Hokey Pokey by Jerry Spinelli, which is my first experience with this author, is an adventure for young and old.  However, the age range is 10 and up, and readers on the younger end of that range may find the themes and some language challenging, especially as Spinelli often mashes words together or creates his own as part of Hokey Pokey’s world.

About the Author:

Jerry Spinelli is an American author of children’s novels on adolescence and early adulthood. He is best known for the novels Maniac Magee, for which he won the Newbury Medal, and Wringer.  After graduating from Gettysburg College with an English degree, Spinelli worked full time as a magazine editor.  Spinelli was born in Norristown, Pennsylvania and currently resides in Phoenixville, PA.
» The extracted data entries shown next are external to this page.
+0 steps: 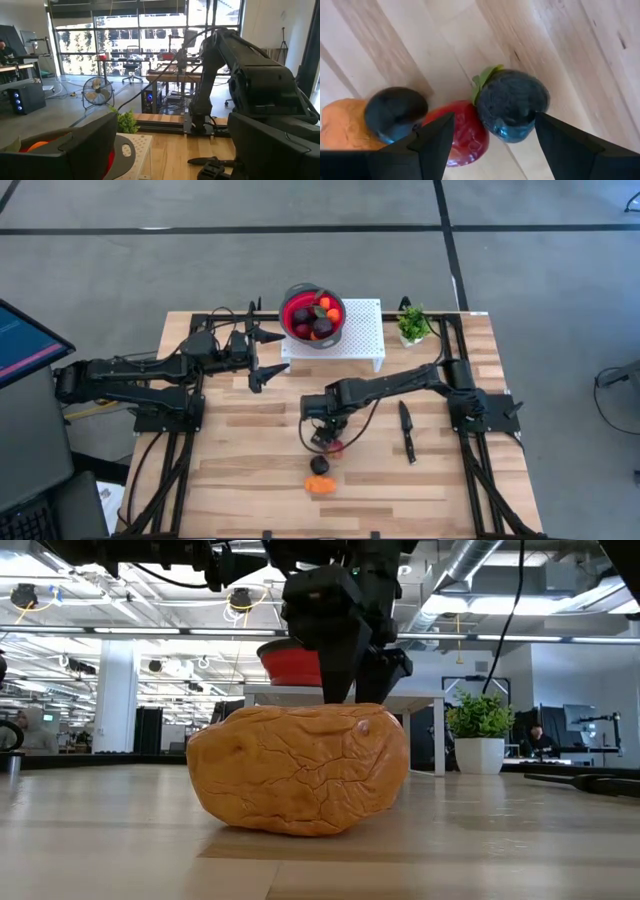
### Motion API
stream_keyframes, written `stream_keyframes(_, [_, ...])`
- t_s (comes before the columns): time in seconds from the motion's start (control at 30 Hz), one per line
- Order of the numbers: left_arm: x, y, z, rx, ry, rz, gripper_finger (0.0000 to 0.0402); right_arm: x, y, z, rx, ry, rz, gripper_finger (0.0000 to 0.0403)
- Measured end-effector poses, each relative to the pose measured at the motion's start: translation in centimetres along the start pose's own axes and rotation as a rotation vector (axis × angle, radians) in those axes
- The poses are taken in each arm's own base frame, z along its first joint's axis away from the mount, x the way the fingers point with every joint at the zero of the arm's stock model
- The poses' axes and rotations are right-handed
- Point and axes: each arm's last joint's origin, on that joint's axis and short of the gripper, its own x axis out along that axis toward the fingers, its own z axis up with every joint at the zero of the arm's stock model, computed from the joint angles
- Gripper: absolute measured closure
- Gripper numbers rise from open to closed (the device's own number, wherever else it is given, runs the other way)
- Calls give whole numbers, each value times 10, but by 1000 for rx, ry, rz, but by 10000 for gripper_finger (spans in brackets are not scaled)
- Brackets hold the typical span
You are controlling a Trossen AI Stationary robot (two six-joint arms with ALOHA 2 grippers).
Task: Pick & Place Fruit
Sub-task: Put the mangosteen into the strainer bowl on the shelf
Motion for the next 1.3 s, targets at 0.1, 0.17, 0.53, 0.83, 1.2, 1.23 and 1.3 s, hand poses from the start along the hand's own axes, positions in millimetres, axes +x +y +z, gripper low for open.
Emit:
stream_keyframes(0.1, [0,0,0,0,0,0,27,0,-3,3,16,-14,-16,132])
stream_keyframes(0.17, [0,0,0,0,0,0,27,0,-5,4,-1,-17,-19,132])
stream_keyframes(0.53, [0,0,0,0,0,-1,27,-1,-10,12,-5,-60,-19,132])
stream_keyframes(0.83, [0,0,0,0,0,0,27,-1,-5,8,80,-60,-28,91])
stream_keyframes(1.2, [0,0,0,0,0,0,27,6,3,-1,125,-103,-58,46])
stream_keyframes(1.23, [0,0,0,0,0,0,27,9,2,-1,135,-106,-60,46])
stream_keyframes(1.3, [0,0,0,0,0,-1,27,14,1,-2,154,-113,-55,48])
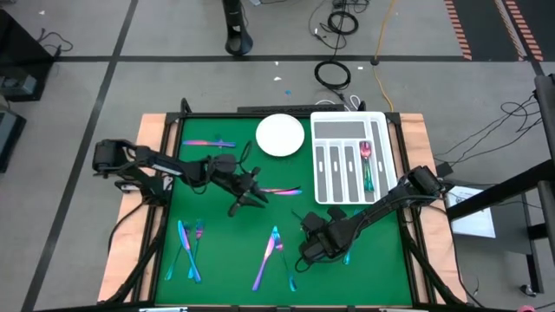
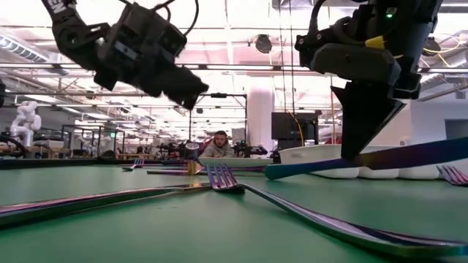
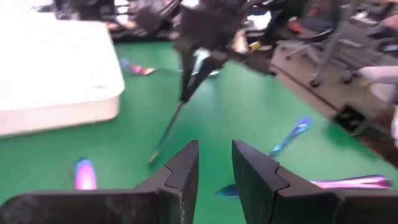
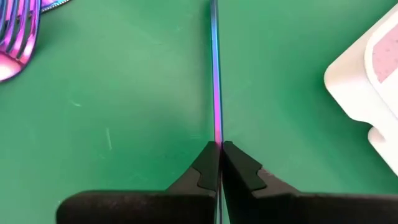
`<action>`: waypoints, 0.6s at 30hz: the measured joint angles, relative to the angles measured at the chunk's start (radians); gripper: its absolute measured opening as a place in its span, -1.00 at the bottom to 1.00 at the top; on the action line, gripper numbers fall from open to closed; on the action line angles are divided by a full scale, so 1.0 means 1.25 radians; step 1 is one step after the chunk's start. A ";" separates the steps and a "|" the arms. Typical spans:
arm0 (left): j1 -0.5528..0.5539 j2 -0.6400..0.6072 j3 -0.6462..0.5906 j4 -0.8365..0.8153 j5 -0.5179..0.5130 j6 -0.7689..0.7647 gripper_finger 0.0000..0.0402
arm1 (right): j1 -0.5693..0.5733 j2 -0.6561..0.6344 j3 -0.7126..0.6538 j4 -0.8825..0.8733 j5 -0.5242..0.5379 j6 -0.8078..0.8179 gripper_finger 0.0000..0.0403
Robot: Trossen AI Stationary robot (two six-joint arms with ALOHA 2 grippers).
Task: Sort silverware
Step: Put the iridescent knife into the white silverware tray
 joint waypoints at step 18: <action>-0.119 0.291 0.326 -0.228 -0.189 0.254 -0.51 | -0.007 -0.001 0.001 0.057 -0.002 0.006 -1.00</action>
This is my 88th book for the New Authors Reading Challenge in 2012.


  1. Sounds so unique!
    Julie P.´s last blog post ..Giveaway: Come In and Cover Me

  2. The Girl is excited to read this one.

  3. It sounds like Spinelli remembers what it’s like to be a kid and live in a world that’s just a little different than the world adults live in. I’m excited about this book.
    bermudaonion(Kathy)´s last blog post ..Wondrous Words Wednesday

  4. This sounds like a book that kids would love, even while adults cringe a little at the anarchy & misfortune. I’m going to be sure I have it for my grandson when he’s a little older. Thanks for the review.